What needs to be done:
For the listing that follows, report how many lines contain the word "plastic", giving the number and no other text.
════════════════
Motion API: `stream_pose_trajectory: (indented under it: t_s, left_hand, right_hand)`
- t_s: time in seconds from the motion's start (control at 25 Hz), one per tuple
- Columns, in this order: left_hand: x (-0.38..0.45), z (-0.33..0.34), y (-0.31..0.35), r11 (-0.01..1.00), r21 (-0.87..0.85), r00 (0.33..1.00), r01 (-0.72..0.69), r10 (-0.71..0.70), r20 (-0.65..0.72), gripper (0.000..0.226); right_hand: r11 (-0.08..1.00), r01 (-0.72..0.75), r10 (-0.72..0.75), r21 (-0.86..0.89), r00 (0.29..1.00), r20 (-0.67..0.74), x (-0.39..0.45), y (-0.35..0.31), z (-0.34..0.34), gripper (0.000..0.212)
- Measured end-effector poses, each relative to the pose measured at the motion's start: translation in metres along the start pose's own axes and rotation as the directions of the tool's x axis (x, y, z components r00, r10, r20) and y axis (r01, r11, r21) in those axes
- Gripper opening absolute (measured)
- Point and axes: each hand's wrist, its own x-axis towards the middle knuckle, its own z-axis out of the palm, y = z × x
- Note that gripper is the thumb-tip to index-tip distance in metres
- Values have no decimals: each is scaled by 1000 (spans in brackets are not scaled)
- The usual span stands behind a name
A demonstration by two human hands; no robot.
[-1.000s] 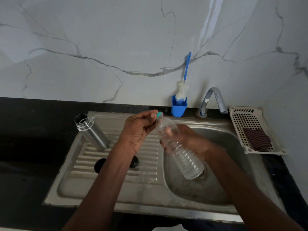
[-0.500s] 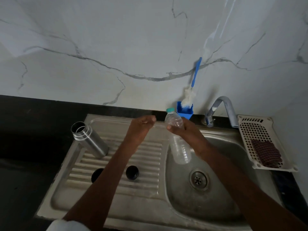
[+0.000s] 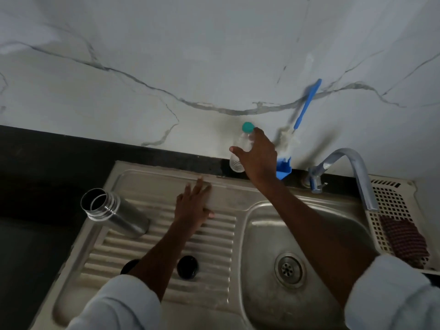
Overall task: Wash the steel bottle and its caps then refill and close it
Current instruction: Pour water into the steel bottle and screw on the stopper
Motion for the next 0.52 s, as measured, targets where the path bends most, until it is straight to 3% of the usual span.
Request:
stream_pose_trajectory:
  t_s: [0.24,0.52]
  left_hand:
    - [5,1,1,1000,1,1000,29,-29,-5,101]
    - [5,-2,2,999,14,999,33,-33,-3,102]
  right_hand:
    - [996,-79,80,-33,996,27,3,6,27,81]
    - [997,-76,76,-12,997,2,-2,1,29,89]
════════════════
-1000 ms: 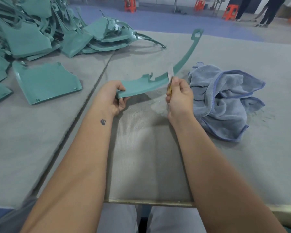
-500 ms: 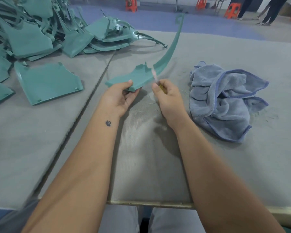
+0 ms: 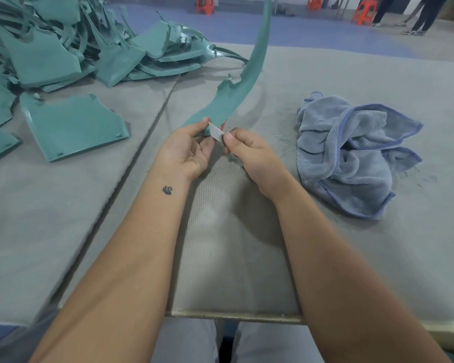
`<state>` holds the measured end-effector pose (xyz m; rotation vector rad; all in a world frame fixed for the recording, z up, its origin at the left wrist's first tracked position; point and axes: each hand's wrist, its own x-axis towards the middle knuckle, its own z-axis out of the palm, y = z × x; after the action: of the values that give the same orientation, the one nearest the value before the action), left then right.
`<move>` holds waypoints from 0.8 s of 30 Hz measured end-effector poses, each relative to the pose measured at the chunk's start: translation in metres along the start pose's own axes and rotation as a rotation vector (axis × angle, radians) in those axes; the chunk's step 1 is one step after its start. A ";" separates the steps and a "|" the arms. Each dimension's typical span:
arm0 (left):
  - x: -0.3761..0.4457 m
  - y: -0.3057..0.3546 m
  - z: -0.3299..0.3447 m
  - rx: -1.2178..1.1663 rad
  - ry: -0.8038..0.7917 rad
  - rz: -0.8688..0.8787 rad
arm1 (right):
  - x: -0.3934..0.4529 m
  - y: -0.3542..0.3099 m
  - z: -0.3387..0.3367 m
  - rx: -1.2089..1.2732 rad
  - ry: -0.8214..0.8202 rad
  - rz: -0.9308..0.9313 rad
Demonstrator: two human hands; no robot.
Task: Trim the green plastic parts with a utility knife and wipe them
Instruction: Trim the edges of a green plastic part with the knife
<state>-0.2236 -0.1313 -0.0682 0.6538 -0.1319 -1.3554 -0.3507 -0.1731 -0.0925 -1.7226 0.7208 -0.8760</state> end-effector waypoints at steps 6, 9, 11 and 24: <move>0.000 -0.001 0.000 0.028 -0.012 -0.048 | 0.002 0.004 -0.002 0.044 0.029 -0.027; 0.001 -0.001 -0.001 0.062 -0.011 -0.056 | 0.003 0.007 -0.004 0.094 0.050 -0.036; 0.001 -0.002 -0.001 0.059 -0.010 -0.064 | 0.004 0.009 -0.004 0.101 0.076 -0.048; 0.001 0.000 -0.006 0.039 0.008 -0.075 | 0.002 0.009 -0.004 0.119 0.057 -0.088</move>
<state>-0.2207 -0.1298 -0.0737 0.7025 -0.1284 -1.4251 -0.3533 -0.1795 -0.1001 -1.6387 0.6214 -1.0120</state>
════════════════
Answer box:
2